Without altering a single character, set down all of the data below.

[GIVEN INFORMATION]:
================================
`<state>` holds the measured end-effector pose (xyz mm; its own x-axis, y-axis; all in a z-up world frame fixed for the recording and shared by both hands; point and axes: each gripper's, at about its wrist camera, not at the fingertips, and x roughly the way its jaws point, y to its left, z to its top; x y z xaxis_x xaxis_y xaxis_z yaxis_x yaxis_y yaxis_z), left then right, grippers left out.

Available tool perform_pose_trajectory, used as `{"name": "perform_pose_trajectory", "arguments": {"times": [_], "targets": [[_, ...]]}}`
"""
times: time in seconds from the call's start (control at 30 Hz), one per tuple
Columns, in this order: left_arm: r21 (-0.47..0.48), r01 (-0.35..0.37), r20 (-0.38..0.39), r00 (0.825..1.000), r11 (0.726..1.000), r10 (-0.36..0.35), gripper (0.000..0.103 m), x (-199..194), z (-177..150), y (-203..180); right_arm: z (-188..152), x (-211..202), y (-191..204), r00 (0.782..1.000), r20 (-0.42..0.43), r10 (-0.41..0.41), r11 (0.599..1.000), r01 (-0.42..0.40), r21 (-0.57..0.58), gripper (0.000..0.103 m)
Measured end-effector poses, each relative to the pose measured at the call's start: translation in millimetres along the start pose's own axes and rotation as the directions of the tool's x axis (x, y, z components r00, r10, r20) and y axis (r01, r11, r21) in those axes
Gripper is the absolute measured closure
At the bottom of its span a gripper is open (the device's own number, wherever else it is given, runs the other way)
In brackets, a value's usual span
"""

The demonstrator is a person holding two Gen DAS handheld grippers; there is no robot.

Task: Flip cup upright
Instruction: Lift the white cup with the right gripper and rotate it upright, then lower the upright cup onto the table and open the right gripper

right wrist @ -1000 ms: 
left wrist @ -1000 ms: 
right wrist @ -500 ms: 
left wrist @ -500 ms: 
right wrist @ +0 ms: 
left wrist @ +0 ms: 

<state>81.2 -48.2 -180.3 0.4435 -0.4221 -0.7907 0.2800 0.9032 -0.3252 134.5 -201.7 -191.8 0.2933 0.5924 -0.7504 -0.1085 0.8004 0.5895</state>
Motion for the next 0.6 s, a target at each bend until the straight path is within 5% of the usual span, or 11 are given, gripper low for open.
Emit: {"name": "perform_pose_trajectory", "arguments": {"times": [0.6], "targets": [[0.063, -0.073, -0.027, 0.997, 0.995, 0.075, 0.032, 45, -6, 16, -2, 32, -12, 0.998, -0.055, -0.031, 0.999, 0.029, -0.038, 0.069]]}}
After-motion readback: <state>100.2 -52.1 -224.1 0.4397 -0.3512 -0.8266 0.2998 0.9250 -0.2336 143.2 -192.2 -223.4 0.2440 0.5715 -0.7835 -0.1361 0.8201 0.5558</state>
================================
[EXPECTED ANSWER]:
`<state>` holds the measured end-effector pose (xyz mm; its own x-axis, y-axis; all in a z-up world frame fixed for the recording and shared by both hands; point and axes: each gripper's, at about its wrist camera, not at the fingertips, and x roughly the way its jaws point, y to its left, z to its top; x y z xaxis_x xaxis_y xaxis_z yaxis_x yaxis_y yaxis_z), left then right, grippers left out.

Available tool perform_pose_trajectory, used as `{"name": "perform_pose_trajectory", "arguments": {"times": [_], "targets": [[_, ...]]}}`
"""
times: time in seconds from the call's start (control at 30 Hz), one per tuple
Columns, in this order: left_arm: r21 (-0.47..0.48), r01 (-0.35..0.37), r20 (-0.38..0.39), r00 (0.825..1.000), r11 (0.726..1.000), r10 (-0.36..0.35), gripper (0.000..0.103 m), x (-199..194), z (-177..150), y (-203..180); right_arm: z (-188..152), x (-211..202), y (-191..204), r00 (0.782..1.000), r20 (-0.42..0.43), r10 (-0.41..0.41), r11 (0.599..1.000), r01 (-0.42..0.40), r21 (-0.57..0.58), gripper (0.000..0.103 m)
Measured end-effector poses, each relative to the pose measured at the call's start: translation in millimetres along the start pose's own axes and rotation as the directions of the tool's x axis (x, y, z components r00, r10, r20) and y axis (r01, r11, r21) in those axes
Gripper is the absolute measured closure
At the bottom of its span a gripper is open (the device's own number, wherever else it is given, runs the other way)
In brackets, a value's usual span
"""

The demonstrator is a person holding two Gen DAS handheld grippers; there is no robot.

Task: Flip cup upright
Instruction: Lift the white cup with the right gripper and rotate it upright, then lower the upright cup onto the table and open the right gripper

right wrist @ -1000 ms: 
left wrist @ -1000 ms: 
right wrist @ -500 ms: 
left wrist @ -500 ms: 
right wrist @ +0 ms: 
left wrist @ +0 ms: 

<state>81.2 -48.2 -180.3 0.4435 -0.4221 -0.7907 0.2800 0.9032 -0.3252 134.5 -201.7 -191.8 0.2933 0.5924 -0.7504 -0.1085 0.8004 0.5895</state>
Motion for the next 0.6 s, a target at each bend until the straight path is within 5% of the usual span, or 11 are given, gripper low for open.
Emit: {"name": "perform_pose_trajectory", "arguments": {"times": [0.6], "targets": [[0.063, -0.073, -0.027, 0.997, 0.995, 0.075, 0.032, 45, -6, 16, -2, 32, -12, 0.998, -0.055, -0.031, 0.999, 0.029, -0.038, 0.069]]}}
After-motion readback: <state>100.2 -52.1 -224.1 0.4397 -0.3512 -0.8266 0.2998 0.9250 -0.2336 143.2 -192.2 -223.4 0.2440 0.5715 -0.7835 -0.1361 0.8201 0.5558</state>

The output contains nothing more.